Fixer-uppers. Their affordable price makes them attractive to home shoppers like you but their state of affairs (read disrepair) might not appeal to banks. What to do? You can try government mortgages.
Aside from standard purchase/refinance loans, the FHA, VA and USDA back, insure or make (in the case of USDA) mortgages for buying and/or improving fixer-uppers. These government mortgages for home rehabilitation might just fulfill your dream of having just like that lovely home across the street.
The Government Mortgages for Home Repairs
Government-backed loans are traditionally popular for their more flexible and lenient guidelines than most conventional/conforming loans. Their mandate is to help consumers buy a home despite their income, credit, or (lack of) down payment.
With prices for fixer-uppers a steal, it’s understandable why some opt for these homes, repairs and all. Moreover, these homes are financeable with the help of the government.
FHA 203k Loans
They are for purchasing and turning a fixer-upper home with scores of allowed improvements.
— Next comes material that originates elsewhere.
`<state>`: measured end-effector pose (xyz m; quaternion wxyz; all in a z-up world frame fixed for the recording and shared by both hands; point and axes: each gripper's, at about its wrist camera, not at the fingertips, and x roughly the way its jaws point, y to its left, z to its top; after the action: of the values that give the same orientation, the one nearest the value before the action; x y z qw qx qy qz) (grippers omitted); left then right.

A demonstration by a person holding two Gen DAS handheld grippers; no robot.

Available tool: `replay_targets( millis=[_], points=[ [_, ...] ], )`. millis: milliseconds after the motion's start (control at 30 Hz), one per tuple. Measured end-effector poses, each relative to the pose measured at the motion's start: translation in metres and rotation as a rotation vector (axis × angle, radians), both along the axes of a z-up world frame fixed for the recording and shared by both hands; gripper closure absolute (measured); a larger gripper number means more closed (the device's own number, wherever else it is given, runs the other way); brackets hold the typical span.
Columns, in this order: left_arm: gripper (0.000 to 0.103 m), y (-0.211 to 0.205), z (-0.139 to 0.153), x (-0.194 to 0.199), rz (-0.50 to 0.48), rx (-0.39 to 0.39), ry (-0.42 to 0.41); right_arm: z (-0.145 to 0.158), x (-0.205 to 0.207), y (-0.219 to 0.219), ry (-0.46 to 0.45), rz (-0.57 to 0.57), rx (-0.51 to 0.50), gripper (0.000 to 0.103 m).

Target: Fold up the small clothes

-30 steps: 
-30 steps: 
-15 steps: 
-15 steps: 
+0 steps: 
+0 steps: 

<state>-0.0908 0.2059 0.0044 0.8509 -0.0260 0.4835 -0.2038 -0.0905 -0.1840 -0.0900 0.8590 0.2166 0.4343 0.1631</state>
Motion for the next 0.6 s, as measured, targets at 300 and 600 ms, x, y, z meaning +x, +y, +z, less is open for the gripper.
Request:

Simpler, less costly home projects can fit the bill of a streamline 203k loan of at least $5,000. These repairs usually include but are not limited to replacing roofs, upgrading HVAC systems, painting the exterior and interior of the house, replacing the septic tank, and installing appliances.
Then there’s the standard 203k loan that covers more complex repairs involving walls, room additions, and improvements that take more than 30 days and keep you out of the home until such time as the work is finished. These renovations are capped at $35,000.
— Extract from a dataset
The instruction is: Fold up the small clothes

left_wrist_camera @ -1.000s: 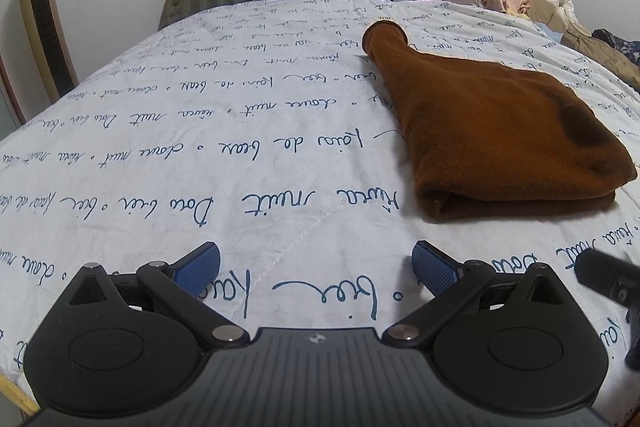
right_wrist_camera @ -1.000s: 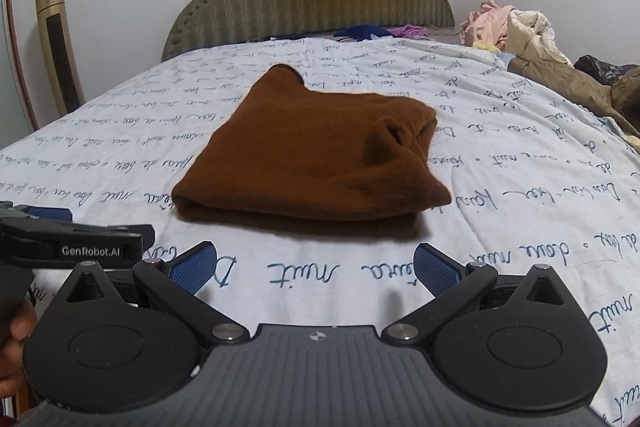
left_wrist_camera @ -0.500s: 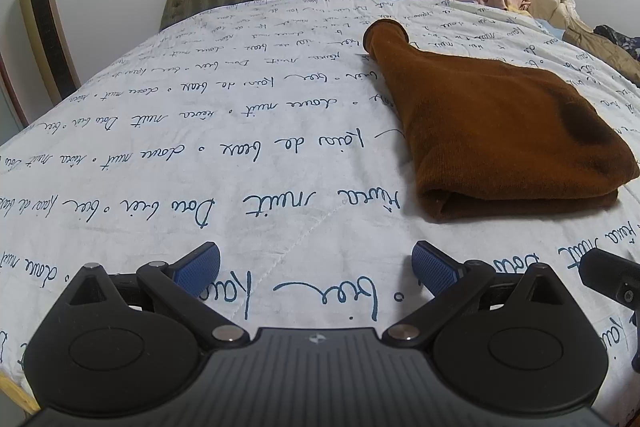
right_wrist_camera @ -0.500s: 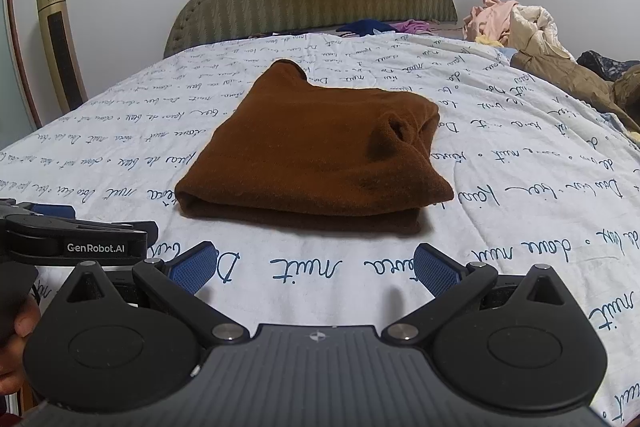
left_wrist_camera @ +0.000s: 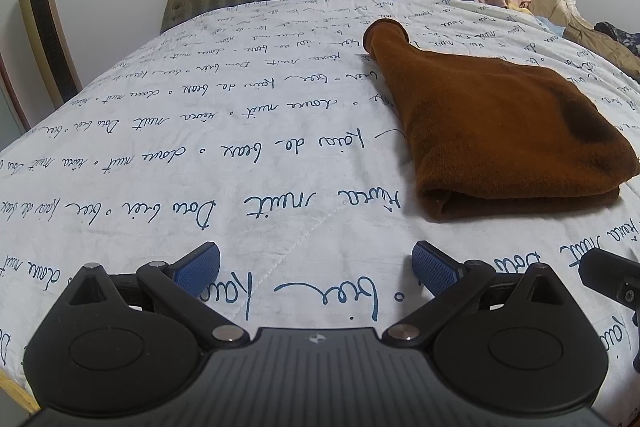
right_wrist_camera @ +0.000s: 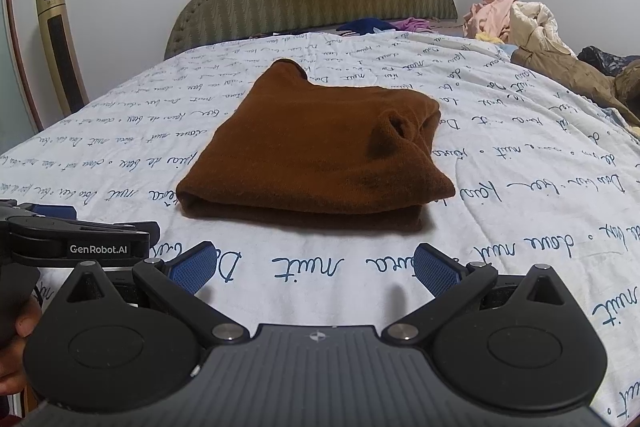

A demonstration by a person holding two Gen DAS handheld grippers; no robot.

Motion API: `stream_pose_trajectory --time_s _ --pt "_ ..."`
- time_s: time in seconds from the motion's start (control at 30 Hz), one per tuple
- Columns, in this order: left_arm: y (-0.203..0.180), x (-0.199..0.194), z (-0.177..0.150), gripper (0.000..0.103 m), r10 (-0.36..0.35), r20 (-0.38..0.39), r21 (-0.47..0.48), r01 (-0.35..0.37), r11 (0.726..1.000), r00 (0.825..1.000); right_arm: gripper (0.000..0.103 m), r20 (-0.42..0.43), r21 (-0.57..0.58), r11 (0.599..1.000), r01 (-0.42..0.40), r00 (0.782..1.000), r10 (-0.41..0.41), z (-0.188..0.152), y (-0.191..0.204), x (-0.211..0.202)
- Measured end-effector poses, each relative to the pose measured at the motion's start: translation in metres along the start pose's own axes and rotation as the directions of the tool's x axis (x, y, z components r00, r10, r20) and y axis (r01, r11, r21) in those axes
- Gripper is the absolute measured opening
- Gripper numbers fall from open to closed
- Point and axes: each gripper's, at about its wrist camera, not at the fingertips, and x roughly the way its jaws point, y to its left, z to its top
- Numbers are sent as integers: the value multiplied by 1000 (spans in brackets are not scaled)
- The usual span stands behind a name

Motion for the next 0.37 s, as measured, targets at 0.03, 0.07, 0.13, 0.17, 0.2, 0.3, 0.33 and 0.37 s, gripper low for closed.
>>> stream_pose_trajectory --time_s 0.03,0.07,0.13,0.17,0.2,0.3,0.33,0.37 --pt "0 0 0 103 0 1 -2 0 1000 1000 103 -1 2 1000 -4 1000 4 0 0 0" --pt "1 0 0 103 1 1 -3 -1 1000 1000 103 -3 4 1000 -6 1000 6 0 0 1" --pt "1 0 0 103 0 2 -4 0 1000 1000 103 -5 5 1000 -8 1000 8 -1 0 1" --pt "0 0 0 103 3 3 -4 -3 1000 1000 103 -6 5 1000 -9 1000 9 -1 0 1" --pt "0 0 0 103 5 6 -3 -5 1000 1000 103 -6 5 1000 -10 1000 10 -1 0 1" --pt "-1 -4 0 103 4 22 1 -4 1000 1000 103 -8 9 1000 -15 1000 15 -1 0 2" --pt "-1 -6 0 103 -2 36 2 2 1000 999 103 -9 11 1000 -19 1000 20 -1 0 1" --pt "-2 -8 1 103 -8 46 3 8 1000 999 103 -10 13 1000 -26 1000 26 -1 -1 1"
The home will be appraised based on the work to be done, called after improved value. Still, the FHA’s down payment remains as low as 3.5%, credit doesn’t have to be stellar, and debt-to-income ratio can go as high as 31%/43%.
VA Home Loans
VA-guaranteed loans allow for the simultaneous purchase and improvement of a home.
For instance, Native American Direct Loans (NADLs) cater to Native American veterans to build homes according to their wishes.
These direct loans are also used to buy a home with repair or improvement costs that may be rolled into the loan.
Being VA loans, NADLs have no down payment, no private mortgage insurance, and low closing costs. They are 30-year fixed-rate mortgages with rates at 4%.
The VA also offers grants for veterans with disabilities to adapt their homes and make them more accessible (barrier-free).
USDA Repair Loans
Among the three government mortgages, USDA Section 504 loans are strictly to finance repairs on existing owner-occupied homes. These repairs can go toward removing health and safety hazards.
Families with very low income are the target borrowers of the loans up to $20,000, along with very-low-income elderly who may be eligible for grants not exceeding $7,500. Grants may be combined with loans if a borrower shows that he/she can’t repay loans fully.
Repair loans have fixed rates of 1% and repayment terms of 20 years. Grants must be repaid if the recipient sold the home subject to the grant within three years.
- FHA loans for purchase and deep rehabilitation
- VA loans for veterans looking for construction/home improvement loans
- USDA loans for repairs only, grants may be included
So, which government loan is it gonna be?